Un premier album à la lisière entre le live salvateur et l’enregistrement studio authentique. Il paraît qu’il ne faut pas juger à la pochette…il paraît ! Voilà une pochette qui a le mérite de mettre son interprète au coeur du projet. Elle est là au centre de l’image, blanche, silencieuse mais néanmoins inquiétante. Car si on fixe son regard que risque-t-il d’arriver? Se changer en pierre ou tomber en amour avec cette diva simple. Ces faux airs de La Couleur Pourpre d’une grande mais en blanc, pas forcément virginal mais page blanche d’une nouvelle musique pour une chanteuse qui tente une nouvelle démarche jazz.
Dans les oreilles : C’est du miel. Et tout commence par la mère, Madres aux faux airs de musique électronique aux racines pourtant bien ancrées dans les plages de Cuba ou plutôt de sa banlieue Diez de Octubre de la Havane bercée par la mer nourricière. Mais c’est bien un vrai orchestre live qui résonne dans une chanson lancinante tantôt chant de sirène, tantôt hymne à la joie où la voix de la chanteuse enveloppe le tout, comme pour couver ses enfants musicaux. Pourtant dans Drama, c’est une diva de jazz presque à capella qui s’éveille dans un piano bar. L’EP The Havana Cultura Sessions relatant ses expériences sur scène (avec notamment une reprise tropicale du classique Cry Me A River aux percussions folles) n’en est pas si loin. Mais il y a dans ce boeuf live des accords mineurs, ce genre de mélodie qui fait mal à l’âme mais accentue le côté dramatique, théâtral du morceau avec des choeurs parfois inquiétants. Sin Empezar, déjà apparu dans le même EP, présente une voix plus suave où l’instrumental à la trompette envoûte et reste longtemps dans la tête et le coeur.
Mais le jazz s’attache souvent aux morceaux très physiques, comme dans Don’t Unplug My Body. Et là, le premier gymnaste est le pianiste qui transporte dans des arpèges de folie. Et la chanteuse s’y essaie même en anglais… plutôt réussi. La découverte par l’animateur radio de la BBC, Gilles Peterson, suivie de la signature de son label, ne doivent pas être éloignées de ses envies pop anglophones. Mais à l’écoute de la voix incroyable ,à la puissance surnaturelle, on comprend que le présentateur ait été séduit par la jeune fille, nu- pieds vêtue de blanc.
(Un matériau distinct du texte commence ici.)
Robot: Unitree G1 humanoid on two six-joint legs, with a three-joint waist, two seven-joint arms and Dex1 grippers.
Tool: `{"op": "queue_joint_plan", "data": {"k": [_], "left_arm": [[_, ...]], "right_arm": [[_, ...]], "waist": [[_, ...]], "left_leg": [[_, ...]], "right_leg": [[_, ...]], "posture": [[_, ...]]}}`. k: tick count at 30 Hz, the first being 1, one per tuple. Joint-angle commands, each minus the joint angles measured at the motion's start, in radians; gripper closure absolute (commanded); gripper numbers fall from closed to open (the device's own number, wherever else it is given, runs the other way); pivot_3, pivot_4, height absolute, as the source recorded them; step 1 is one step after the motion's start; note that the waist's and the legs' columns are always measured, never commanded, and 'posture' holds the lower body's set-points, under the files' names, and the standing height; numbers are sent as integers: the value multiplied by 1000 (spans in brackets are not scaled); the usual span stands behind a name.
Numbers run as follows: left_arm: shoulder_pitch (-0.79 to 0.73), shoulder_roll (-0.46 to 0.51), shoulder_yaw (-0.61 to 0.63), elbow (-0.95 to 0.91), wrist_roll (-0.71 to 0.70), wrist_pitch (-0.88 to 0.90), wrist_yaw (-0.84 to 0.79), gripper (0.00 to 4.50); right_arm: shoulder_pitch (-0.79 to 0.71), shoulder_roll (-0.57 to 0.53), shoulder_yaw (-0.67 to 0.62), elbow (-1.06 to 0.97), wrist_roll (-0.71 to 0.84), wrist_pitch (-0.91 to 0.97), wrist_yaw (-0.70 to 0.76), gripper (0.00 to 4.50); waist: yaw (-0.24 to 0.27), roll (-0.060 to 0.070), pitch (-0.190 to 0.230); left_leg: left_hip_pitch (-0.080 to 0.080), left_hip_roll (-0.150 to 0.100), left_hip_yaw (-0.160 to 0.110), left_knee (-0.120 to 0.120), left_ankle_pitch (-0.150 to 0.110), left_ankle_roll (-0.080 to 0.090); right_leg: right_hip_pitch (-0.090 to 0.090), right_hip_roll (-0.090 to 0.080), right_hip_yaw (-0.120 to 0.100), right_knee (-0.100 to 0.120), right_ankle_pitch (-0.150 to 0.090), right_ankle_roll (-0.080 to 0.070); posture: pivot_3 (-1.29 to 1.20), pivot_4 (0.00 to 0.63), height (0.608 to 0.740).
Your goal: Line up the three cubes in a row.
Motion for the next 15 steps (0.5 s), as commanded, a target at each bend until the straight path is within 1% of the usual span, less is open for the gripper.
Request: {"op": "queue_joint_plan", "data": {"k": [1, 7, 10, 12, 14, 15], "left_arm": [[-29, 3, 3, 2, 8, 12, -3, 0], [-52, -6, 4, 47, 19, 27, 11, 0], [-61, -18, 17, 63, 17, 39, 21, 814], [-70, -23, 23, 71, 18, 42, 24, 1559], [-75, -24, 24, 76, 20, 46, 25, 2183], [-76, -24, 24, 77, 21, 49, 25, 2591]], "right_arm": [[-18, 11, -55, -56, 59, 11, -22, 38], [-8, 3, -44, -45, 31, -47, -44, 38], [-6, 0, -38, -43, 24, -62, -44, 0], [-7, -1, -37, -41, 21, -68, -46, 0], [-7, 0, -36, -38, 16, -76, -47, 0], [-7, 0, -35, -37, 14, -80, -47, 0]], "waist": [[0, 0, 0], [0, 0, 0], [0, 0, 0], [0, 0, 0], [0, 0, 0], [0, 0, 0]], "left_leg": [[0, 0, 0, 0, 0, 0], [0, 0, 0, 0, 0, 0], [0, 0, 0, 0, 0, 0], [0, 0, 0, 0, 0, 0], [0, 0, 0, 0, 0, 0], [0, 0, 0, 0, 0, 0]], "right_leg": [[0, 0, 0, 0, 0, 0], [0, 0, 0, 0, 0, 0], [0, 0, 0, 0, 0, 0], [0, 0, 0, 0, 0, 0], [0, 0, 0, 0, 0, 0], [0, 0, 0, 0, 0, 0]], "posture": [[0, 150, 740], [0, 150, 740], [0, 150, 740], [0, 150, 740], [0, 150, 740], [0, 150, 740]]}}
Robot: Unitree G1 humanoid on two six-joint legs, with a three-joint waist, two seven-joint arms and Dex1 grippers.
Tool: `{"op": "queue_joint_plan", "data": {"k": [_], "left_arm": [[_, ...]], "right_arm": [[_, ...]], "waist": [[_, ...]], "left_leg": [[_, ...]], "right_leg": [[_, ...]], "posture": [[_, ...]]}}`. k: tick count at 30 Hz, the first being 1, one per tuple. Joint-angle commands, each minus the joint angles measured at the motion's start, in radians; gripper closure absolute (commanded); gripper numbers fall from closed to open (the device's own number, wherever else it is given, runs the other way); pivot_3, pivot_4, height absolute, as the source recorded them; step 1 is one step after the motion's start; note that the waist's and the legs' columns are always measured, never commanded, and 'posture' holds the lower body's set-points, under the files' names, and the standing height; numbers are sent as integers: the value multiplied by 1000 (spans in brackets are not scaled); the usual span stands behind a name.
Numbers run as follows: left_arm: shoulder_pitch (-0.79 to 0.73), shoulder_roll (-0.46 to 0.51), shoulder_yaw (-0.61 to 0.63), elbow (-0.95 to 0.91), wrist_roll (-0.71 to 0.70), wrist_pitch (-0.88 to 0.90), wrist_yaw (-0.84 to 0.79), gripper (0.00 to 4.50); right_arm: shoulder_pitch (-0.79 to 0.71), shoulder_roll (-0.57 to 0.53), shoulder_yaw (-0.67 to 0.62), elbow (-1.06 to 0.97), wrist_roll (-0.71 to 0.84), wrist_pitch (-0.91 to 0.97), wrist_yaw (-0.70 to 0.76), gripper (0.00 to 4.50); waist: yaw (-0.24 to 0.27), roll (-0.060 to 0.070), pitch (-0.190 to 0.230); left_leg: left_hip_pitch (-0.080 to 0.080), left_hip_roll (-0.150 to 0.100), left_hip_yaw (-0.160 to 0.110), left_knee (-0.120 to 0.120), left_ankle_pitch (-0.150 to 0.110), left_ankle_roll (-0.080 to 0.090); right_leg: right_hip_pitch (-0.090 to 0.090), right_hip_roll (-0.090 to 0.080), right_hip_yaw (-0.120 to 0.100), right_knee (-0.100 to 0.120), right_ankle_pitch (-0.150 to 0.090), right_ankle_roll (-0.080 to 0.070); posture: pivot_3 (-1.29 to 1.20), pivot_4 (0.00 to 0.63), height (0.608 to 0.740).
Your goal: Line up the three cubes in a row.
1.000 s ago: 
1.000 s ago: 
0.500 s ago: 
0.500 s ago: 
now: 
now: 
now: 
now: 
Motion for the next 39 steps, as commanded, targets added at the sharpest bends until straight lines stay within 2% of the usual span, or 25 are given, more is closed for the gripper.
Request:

Tout comme dans Dust au début, au violoncelle presque classique qu’illumine tout le potentiel de tragédienne et de narratrice d’histoires de la jeune fille. Délicatesse ou sensualité? Come To Me avec un groove tapageur semble néanmoins hérité des chants et rituels de la religion Afro-Cubaine que connaît bien la jeune fille. Pour la fragilité, misons sur Crystal avec ses paroles délicates mais une bonne dose de vibes, décoration affriolantes pour les auditeurs gourmands. C’est dans El Ruso que la cubaine de 33 ans se lâche et ressuscite ses souvenirs d’enfance en musique. Synonyme de fête, elle se célébrait en famille, avec notamment un piano swinguant et une trompette en totale liberté. En point final à cette célébration sonore, la chanteuse se lance dans un ska enflammé, comme une bonne récréation entre percussions et piano qui osent même s’affronter dans une battle musicale.
Un moment sans doute fort délectable sur scène. Pour l’heure, faisons le bilan : combien de facettes différentes la chanteuse a-t-elle dévoilées? Difficile de faire le compte. La musicienne se réveille sur Nino dans une intro presque beat box électro mais totalement pop jazzy pour la musique, comme si chaque morceau était une nouvelle aventure. La diplômée d’école de musique, option chef de chorale ne prend pas son travail d’interprète à la légère et analyse les paroles pour délivrer son interprétation propre. Une démarche qui révèle tout son sens dans Nueva Era, chanson phare et début d’un nouveau cycle au son mystique qui donne envie de danser et de donner du soleil au coeur, à la rentrée.